= Required action =
Exact repetition of the data is the whole task.

-- Recorded information follows --

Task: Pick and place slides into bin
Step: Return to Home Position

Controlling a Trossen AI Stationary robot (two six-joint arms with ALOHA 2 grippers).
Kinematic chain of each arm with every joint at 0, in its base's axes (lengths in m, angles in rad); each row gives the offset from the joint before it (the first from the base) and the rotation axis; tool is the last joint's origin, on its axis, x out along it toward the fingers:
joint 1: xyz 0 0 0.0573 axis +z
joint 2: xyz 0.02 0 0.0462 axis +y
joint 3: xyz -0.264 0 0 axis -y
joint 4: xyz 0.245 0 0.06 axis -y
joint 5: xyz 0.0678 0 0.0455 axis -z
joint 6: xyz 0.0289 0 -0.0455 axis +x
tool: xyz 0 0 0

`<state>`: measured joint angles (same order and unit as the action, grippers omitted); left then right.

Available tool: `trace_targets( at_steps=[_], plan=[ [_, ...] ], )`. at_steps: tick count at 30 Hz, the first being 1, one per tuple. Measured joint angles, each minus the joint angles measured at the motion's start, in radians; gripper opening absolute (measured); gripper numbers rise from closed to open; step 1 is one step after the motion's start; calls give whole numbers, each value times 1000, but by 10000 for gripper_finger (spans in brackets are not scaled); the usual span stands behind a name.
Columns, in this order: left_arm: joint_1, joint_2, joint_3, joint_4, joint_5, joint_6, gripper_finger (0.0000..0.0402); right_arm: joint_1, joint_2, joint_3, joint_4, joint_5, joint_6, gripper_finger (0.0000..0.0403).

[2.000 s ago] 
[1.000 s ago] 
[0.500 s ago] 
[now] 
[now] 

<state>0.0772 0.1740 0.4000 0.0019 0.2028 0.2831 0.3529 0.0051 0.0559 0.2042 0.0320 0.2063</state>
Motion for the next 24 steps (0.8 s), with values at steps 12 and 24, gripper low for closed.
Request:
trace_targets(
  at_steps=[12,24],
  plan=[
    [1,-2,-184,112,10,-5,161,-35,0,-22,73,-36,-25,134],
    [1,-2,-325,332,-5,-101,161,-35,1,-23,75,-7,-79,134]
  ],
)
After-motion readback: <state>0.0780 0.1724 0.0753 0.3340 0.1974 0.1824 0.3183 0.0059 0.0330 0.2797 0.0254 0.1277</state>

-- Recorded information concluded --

= Result =
Task: Pick and place slides into bin
Step: Return to Home Position

Controlling a Trossen AI Stationary robot (two six-joint arms with ALOHA 2 grippers).
Kinematic chain of each arm with every joint at 0, in its base's axes (lengths in m, angles in rad); each row gives the offset from the joint before it (the first from the base) and the rotation axis; tool is the last joint's origin, on its axis, x out along it toward the fingers:
joint 1: xyz 0 0 0.0573 axis +z
joint 2: xyz 0.02 0 0.0462 axis +y
joint 3: xyz -0.264 0 0 axis -y
joint 4: xyz 0.245 0 0.06 axis -y
joint 5: xyz 0.0678 0 0.0455 axis -z
joint 6: xyz 0.0289 0 -0.0455 axis +x
tool: xyz 0 0 0

`<state>`: measured joint angles (same order and unit as the action, grippers omitted); left then right.

Available tool: `trace_targets( at_steps=[_], plan=[ [_, ...] ], )`. at_steps: tick count at 30 Hz, the first being 1, one per tuple. Measured joint angles, each minus the joint angles measured at the motion's start, in radians; gripper opening absolute (measured); gripper numbers rise from closed to open; step 1 is one step after the motion's start; calls give whole numbers, each value times 1000, but by 10000 for gripper_finger (spans in brackets are not scaled); the usual span stands behind a name.
Columns, in this order: left_arm: joint_1, joint_2, joint_3, joint_4, joint_5, joint_6, gripper_finger (0.0000..0.0402); right_arm: joint_1, joint_2, joint_3, joint_4, joint_5, joint_6, gripper_finger (0.0000..0.0403).

[2.000 s ago] 
[1.000 s ago] 
[0.500 s ago] 
[now] 
[now] 

<state>0.0772 0.1740 0.4000 0.0019 0.2028 0.2831 0.3529 0.0051 0.0559 0.2042 0.0320 0.2063</state>
Motion for the next 24 steps (0.8 s), with values at steps 12 and 24, gripper low for closed.
Request:
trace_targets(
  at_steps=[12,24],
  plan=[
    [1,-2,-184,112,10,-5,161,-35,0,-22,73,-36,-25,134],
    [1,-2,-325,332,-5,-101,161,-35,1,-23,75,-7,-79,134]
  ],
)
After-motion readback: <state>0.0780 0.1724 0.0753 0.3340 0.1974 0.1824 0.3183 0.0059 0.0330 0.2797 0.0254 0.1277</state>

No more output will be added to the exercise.